TASK STATEMENT: Within the data that follows, how many lines contain the word "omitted"? Reply with only the number.

- - - - -

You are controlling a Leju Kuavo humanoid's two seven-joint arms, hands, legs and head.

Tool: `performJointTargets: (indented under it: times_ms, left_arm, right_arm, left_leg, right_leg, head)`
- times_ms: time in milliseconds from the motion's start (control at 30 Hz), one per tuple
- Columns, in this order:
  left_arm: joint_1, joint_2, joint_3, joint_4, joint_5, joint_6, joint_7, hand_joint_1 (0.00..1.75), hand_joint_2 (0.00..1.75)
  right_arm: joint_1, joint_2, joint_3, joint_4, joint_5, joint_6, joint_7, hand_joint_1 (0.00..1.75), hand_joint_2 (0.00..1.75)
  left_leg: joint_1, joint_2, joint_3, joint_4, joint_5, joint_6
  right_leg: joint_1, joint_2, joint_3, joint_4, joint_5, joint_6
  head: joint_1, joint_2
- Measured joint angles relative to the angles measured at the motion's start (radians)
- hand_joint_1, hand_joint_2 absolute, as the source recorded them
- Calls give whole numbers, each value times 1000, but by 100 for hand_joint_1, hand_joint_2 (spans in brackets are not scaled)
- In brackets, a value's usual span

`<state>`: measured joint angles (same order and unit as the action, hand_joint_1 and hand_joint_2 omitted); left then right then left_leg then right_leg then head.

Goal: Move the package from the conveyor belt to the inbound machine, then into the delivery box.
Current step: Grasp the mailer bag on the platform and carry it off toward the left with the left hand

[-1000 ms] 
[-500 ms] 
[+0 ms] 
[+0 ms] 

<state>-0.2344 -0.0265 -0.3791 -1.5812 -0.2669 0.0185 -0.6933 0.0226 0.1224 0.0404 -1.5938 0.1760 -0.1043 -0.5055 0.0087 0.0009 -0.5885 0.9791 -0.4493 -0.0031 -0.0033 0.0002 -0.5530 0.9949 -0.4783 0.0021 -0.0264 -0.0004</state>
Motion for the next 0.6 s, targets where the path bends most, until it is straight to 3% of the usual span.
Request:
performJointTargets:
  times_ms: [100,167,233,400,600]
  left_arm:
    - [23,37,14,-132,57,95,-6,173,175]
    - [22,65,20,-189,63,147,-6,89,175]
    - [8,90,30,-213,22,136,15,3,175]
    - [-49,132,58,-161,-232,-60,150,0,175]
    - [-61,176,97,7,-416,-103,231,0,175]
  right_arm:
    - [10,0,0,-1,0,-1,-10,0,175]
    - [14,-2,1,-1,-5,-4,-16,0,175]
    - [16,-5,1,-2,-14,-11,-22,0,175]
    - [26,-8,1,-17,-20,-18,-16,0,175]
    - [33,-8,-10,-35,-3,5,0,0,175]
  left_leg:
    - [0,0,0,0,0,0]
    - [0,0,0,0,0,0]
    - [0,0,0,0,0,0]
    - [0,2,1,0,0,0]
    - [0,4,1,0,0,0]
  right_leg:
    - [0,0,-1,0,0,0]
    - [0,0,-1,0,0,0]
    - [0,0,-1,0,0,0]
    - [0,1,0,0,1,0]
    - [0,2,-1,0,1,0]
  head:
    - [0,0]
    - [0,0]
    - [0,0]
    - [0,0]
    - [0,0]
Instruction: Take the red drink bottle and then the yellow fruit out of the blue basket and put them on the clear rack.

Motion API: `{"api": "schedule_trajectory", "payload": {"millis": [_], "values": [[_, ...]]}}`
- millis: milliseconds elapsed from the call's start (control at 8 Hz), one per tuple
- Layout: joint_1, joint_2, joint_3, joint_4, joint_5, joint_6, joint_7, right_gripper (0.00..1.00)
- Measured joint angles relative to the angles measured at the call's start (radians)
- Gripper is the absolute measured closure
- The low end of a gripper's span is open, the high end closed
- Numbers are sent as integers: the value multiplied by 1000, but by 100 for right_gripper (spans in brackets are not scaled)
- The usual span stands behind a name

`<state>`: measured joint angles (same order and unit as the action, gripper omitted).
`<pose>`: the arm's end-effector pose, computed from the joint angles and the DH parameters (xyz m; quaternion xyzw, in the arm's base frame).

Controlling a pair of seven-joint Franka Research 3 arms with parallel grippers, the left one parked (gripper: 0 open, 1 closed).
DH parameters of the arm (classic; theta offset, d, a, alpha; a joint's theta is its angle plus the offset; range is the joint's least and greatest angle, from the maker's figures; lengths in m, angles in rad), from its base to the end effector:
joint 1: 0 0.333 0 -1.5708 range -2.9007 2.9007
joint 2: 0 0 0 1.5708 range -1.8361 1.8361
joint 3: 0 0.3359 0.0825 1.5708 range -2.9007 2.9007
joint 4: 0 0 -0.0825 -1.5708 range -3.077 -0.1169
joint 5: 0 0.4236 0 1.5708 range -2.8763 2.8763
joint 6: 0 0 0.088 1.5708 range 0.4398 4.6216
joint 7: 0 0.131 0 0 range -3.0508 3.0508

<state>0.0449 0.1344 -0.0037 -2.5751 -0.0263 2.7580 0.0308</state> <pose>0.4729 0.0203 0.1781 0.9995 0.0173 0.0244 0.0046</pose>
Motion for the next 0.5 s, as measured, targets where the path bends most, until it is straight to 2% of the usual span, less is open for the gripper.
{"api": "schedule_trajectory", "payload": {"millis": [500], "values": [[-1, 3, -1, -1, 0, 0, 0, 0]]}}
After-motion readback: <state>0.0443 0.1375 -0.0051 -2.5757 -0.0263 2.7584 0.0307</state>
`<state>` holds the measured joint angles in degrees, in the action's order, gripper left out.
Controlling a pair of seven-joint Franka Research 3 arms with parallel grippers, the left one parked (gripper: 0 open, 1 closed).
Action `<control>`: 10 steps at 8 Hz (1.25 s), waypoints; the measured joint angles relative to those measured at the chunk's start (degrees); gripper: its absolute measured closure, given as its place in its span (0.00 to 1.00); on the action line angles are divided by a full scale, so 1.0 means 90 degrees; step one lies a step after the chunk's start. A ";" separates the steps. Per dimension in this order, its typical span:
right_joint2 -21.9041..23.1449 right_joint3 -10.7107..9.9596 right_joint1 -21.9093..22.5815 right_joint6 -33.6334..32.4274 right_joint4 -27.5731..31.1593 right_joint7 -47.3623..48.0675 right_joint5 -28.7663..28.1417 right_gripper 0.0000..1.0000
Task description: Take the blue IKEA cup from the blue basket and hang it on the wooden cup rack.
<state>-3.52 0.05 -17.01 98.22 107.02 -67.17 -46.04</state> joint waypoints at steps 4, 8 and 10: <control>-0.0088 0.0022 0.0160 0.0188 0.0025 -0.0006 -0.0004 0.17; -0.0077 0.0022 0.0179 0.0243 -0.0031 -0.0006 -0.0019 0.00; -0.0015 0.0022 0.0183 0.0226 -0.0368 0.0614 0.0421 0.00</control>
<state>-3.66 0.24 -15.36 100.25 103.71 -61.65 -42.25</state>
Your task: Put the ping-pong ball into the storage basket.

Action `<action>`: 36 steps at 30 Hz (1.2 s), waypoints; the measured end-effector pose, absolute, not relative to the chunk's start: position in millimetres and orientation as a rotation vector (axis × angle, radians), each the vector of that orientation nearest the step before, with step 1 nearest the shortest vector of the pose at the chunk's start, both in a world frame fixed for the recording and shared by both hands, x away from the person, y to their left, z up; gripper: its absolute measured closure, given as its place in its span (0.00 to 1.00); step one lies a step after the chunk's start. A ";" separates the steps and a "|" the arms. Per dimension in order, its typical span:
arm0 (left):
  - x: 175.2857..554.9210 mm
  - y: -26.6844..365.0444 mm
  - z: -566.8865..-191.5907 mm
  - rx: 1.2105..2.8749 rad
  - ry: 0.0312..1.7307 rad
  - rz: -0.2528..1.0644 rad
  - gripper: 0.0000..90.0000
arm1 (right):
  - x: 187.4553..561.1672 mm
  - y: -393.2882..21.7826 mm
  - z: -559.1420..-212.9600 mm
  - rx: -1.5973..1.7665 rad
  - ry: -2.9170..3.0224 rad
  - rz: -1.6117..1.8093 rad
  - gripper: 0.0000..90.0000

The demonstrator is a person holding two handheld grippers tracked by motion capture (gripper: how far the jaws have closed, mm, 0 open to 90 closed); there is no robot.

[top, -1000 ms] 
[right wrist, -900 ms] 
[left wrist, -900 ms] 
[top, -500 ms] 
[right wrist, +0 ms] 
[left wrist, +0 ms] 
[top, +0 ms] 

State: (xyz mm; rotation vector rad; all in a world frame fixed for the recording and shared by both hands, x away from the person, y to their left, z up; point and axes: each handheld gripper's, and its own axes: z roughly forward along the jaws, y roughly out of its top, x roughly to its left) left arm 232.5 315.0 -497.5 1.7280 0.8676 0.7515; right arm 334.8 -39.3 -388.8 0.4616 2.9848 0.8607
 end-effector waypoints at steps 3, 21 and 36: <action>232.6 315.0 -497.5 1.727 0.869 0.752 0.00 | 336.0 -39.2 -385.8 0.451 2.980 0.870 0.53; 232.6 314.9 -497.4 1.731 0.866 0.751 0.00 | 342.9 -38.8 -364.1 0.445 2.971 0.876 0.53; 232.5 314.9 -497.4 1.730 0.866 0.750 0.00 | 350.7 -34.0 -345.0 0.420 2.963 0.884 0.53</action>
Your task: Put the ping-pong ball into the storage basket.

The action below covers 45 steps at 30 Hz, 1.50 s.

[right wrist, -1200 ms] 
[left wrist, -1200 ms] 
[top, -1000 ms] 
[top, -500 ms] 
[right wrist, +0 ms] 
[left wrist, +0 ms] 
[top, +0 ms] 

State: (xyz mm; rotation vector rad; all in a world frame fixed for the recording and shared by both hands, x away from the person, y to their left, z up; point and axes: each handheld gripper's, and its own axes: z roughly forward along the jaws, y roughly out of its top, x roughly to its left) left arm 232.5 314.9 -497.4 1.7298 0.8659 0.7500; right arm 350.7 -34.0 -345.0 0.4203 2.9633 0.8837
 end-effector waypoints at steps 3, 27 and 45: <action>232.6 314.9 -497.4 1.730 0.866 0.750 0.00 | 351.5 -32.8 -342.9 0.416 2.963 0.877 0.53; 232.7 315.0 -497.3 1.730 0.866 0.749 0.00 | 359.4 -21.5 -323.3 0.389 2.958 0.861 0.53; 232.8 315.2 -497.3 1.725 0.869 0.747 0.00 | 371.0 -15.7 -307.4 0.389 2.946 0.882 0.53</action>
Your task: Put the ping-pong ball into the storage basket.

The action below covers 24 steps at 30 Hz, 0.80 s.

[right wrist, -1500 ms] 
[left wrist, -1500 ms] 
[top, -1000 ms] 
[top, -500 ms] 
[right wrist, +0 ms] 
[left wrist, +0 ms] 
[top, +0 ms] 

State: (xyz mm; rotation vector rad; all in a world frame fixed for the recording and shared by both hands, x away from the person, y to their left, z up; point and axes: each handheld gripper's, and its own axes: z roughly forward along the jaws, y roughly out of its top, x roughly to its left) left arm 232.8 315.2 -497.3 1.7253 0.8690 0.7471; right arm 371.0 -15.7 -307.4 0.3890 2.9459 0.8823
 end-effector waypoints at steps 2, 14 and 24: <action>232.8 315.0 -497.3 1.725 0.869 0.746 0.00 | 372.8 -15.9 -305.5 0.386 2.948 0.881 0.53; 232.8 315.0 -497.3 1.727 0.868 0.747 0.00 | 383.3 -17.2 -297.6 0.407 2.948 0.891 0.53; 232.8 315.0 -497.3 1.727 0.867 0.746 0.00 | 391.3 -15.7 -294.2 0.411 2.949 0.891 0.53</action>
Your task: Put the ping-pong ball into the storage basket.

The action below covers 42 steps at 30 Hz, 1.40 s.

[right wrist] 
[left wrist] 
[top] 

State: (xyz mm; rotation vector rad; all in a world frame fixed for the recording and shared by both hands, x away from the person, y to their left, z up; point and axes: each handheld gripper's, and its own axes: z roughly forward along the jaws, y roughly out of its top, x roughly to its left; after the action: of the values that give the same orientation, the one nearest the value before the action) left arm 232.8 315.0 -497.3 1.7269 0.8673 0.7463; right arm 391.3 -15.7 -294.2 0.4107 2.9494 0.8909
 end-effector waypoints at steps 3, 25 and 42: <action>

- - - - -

RESPONSE BELOW: 2